Re: [PATCH v7 0/7] Introduce ZONE_CMA
From: Joonsoo Kim
Date: Mon May 15 2017 - 00:00:17 EST
On Fri, May 12, 2017 at 08:38:15AM +0200, Michal Hocko wrote:
> On Fri 12-05-17 11:00:48, Joonsoo Kim wrote:
> > On Thu, May 11, 2017 at 11:13:04AM +0200, Michal Hocko wrote:
> > > On Thu 11-05-17 11:12:43, Joonsoo Kim wrote:
> > > > Sorry for the late response. I was on a vacation.
> > > >
> > > > On Tue, May 02, 2017 at 03:32:29PM +0200, Michal Hocko wrote:
> > > > > On Tue 02-05-17 13:01:32, Joonsoo Kim wrote:
> > > > > > On Thu, Apr 27, 2017 at 05:06:36PM +0200, Michal Hocko wrote:
> > > > > [...]
> > > > > > > I see this point and I agree that using a specific zone might be a
> > > > > > > _nicer_ solution in the end but you have to consider another aspects as
> > > > > > > well. The main one I am worried about is a long term maintainability.
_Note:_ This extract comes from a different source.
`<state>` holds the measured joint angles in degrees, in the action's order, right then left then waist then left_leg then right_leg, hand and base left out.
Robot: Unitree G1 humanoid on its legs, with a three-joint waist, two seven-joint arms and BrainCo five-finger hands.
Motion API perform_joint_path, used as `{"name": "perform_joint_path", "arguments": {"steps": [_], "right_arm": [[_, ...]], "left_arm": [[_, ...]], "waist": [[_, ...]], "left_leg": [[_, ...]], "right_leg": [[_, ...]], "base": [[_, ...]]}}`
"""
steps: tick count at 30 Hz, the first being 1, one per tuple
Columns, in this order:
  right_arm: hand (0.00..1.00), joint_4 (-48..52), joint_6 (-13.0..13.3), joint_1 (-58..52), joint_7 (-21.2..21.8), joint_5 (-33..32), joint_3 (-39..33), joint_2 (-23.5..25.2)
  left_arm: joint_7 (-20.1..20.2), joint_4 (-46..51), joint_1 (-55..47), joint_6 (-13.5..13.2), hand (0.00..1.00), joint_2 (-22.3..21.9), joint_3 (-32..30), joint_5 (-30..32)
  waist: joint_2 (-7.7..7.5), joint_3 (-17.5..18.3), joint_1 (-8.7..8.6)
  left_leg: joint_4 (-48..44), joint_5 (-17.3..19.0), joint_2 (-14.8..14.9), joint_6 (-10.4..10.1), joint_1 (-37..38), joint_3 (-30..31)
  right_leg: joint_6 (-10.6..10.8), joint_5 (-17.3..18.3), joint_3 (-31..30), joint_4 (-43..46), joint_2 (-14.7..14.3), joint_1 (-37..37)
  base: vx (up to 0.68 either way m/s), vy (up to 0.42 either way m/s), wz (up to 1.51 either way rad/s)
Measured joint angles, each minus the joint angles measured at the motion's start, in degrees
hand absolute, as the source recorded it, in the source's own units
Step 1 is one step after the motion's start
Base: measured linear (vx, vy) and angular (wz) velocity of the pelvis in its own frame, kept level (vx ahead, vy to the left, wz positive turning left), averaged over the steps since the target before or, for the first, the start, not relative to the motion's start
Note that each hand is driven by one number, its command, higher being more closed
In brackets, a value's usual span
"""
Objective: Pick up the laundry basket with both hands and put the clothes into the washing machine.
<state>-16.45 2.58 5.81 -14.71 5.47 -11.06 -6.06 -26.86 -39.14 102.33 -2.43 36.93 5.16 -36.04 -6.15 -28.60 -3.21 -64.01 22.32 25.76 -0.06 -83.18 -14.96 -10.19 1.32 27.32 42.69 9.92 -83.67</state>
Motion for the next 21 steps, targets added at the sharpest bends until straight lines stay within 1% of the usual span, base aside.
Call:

> > > > > > > We are really out of page flags and consuming one for a rather specific
> > > > > > > usecase is not good. Look at ZONE_DMA. I am pretty sure that almost
> > > > > > > no sane HW needs 16MB zone anymore, yet we have hard time to get rid
> > > > > > > of it and so we have that memory laying around unused all the time
> > > > > > > and blocking one page flag bit. CMA falls into a similar category
> > > > > > > AFAIU. I wouldn't be all that surprised if a future HW will not need CMA
> > > > > > > allocations in few years, yet we will have to fight to get rid of it
> > > > > > > like we do with ZONE_DMA. And not only that. We will also have to fight
> > > > > > > finding page flags for other more general usecases in the meantime.
> > > > > >
> > > > > > This maintenance problem is inherent. This problem exists even if we
> > > > > > uses MIGRATETYPE approach. We cannot remove many hooks for CMA if a
> > > > > > future HW will not need CMA allocation in few years. The only
> > > > > > difference is that one takes single zone bit only for CMA user and the
> > > > > > other approach takes many hooks that we need to take care about it all
> > > > > > the time.
> > > > >
> > > > > And I consider this a big difference. Because while hooks are not nice
> > > > > they will affect CMA users (in a sense of bugs/performance etc.). While
> > > > > an additional bit consumed will affect potential future and more generic
> > > > > features.
> > > >
> > > > Because these hooks are so tricky and are spread on many places,
> > > > bugs about these hooks can be made by *non-CMA* user and they hurt
> > > > *CMA* user. These hooks could also delay non-CMA user's development speed
> > > > since there are many hooks about CMA and understanding how CMA is managed
> > > > is rather difficult.
> > >
> > > Than make those hooks easier to maintain. Seriously this is a
> > > non-argument.
> >
> > I can't understand what you said here.
>
> I wanted to say that you can make those hooks so non-intrusive that
> nobody outside of the CMA has to even care that CMA exists.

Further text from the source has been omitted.